I would like each line of the data that holds the word "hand" copied out.

MATERIAL PROVIDED —
===
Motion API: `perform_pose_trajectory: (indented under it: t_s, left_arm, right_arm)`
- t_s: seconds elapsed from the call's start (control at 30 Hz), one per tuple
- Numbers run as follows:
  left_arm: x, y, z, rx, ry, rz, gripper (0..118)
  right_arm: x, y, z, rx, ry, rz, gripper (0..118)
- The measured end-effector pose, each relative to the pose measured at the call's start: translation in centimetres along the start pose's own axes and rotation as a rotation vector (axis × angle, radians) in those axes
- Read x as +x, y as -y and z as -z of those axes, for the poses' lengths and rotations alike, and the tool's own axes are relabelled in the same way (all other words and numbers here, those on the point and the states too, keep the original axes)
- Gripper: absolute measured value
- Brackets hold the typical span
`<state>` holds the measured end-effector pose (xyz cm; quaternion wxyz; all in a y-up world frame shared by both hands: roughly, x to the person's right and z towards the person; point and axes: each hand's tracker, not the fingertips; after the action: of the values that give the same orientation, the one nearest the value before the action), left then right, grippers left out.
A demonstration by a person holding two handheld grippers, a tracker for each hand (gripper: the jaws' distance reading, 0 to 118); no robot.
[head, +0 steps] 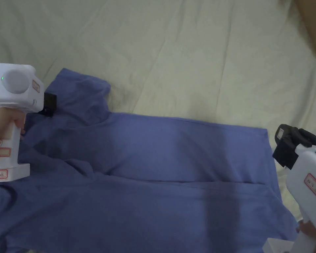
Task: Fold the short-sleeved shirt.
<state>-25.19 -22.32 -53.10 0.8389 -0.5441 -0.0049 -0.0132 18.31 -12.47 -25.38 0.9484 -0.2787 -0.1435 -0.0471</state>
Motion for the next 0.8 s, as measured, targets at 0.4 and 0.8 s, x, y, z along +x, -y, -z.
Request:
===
YOUR SOLUTION —
`<state>` holds the measured end-effector pose (xyz cm; quaternion wxyz; all in a y-up world frame shared by both hands: roughly, x to the person's right and z towards the person; point and axes: each hand's tracker, not the fingertips; after the action: of the values that give the same orientation, the one nearest the value before the action), left then right, grippers left out.
A demonstration by a person holding two handheld grippers, a tracker for each hand (gripper: the jaws' distance reading, 0 to 118); no robot.

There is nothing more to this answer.